Black Leopard Photographed For The First Time In Years

There has been some confusion in the media as to what a scientific confirmation entails. Nicholas Pilfold describes it as such: A sighting means an animal is spotted in the wild, a description is available, but the quality may or may not be good enough to accurately determine the species. Photographic evidence means an animal is photographed in the wild, but the quality may or many not be good enough to accurately determine the species.

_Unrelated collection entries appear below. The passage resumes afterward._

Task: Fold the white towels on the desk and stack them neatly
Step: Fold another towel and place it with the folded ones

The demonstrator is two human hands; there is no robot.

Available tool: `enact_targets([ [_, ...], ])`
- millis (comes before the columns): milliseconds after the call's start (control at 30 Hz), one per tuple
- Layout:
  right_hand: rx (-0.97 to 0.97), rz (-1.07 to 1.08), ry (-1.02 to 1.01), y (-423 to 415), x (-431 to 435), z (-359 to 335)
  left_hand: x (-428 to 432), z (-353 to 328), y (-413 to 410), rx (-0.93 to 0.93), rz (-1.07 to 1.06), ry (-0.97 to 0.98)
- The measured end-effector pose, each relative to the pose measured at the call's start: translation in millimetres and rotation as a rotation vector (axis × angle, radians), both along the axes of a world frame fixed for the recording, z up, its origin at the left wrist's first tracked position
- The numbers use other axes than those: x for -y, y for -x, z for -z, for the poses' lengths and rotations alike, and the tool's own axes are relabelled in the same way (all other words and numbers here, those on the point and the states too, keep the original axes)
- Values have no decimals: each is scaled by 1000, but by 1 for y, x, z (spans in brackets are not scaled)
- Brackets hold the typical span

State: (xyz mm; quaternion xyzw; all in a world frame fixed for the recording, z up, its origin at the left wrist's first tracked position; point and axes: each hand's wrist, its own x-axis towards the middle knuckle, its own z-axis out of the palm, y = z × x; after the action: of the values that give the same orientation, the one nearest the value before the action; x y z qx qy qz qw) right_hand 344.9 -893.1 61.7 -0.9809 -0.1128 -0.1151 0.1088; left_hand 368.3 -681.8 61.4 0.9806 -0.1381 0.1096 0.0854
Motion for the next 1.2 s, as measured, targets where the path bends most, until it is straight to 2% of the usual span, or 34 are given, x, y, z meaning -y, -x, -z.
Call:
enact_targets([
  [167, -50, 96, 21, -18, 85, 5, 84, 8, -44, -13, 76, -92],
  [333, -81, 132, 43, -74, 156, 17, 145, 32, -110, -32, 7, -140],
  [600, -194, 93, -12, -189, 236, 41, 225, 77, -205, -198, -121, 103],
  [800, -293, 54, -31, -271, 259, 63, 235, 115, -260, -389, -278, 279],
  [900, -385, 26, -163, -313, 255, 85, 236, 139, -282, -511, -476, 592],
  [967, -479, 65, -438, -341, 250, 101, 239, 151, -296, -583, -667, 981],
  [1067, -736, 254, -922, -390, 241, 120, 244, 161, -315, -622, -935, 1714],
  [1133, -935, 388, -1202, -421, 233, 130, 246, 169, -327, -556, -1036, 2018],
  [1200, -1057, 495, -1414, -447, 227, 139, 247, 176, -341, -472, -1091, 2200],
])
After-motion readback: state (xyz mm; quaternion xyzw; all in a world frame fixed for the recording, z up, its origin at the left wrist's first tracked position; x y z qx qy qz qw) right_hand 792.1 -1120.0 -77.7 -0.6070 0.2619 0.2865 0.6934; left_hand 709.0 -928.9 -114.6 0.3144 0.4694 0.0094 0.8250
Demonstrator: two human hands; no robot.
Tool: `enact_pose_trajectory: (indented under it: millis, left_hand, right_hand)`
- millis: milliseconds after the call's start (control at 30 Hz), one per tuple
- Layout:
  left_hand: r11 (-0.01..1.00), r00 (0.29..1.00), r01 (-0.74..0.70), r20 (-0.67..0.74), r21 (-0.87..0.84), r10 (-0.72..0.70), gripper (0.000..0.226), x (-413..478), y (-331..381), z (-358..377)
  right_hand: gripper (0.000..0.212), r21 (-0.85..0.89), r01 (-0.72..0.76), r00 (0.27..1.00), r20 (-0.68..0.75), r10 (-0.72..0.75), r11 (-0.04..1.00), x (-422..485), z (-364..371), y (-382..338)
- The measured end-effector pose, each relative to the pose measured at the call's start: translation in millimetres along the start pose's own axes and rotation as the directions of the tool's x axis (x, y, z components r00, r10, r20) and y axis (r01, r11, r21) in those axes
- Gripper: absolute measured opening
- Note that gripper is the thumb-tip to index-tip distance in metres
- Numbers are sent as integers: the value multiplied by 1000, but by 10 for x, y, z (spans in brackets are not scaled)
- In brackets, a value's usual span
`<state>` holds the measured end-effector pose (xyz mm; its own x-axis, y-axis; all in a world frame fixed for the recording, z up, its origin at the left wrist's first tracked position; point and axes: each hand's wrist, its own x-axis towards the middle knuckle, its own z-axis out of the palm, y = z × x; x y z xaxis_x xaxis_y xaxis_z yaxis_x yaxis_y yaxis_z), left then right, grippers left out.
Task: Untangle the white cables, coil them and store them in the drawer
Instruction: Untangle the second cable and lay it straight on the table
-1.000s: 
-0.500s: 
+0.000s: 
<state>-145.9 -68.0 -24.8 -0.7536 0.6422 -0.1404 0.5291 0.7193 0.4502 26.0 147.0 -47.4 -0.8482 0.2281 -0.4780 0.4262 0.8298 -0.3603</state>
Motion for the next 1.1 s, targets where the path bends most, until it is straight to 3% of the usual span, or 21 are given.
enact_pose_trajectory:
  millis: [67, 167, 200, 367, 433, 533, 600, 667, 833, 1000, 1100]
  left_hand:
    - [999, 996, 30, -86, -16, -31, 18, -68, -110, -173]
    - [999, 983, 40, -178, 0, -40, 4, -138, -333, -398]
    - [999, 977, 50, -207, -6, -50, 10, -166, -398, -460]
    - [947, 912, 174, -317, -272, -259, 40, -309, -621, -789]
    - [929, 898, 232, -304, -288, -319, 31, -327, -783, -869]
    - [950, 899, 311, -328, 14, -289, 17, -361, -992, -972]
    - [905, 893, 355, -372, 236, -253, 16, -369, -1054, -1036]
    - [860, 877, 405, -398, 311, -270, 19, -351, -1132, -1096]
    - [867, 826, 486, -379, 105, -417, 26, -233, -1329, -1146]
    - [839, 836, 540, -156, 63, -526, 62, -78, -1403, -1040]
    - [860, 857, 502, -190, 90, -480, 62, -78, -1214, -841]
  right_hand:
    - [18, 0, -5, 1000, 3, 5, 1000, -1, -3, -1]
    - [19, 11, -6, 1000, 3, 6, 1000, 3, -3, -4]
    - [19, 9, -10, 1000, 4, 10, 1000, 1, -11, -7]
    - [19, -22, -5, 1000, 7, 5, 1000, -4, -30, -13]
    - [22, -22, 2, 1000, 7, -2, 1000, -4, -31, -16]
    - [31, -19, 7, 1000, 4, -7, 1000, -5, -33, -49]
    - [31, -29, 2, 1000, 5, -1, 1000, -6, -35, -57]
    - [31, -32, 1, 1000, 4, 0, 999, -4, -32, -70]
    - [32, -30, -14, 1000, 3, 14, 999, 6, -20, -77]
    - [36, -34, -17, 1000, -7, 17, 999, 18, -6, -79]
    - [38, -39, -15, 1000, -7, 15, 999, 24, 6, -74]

Scientific documentation requires photos and descriptions of behavior and body feature to such a high level that they can be passed through peer-reviewed assessment by other scientists to establish species. While a melanistic leopard appears completely black in the daytime, the rosettes show clearly with infrared photography at night. The observations were published in the African Journal of Ecology. The ongoing trail camera project has captured images of two melanistic leopards, a young female and an adult male.

While the researchers continue to track these animals, many questions remain.

Sightings of wild melanistic leopards are rare in Africa—but not unheard of.

Melanism is a gene mutation caused by over-production of pigment, making the animal appear black in daytime. Leopards were once a widespread species throughout Africa and Asia, and of the current remaining populations, about 11 percent of all leopards are estimated to be melanistic. However, this trait is not distributed evenly among the population.

As many as 95 percent of leopards on the Malayan Peninsula are melanistic. In African leopards, the trait is rare. The presence of black leopards on the Laikipia Plateau in Kenya calls into question a previous hypothesis of melanism in the species. But there is not a lot of dense forest in Laikipia.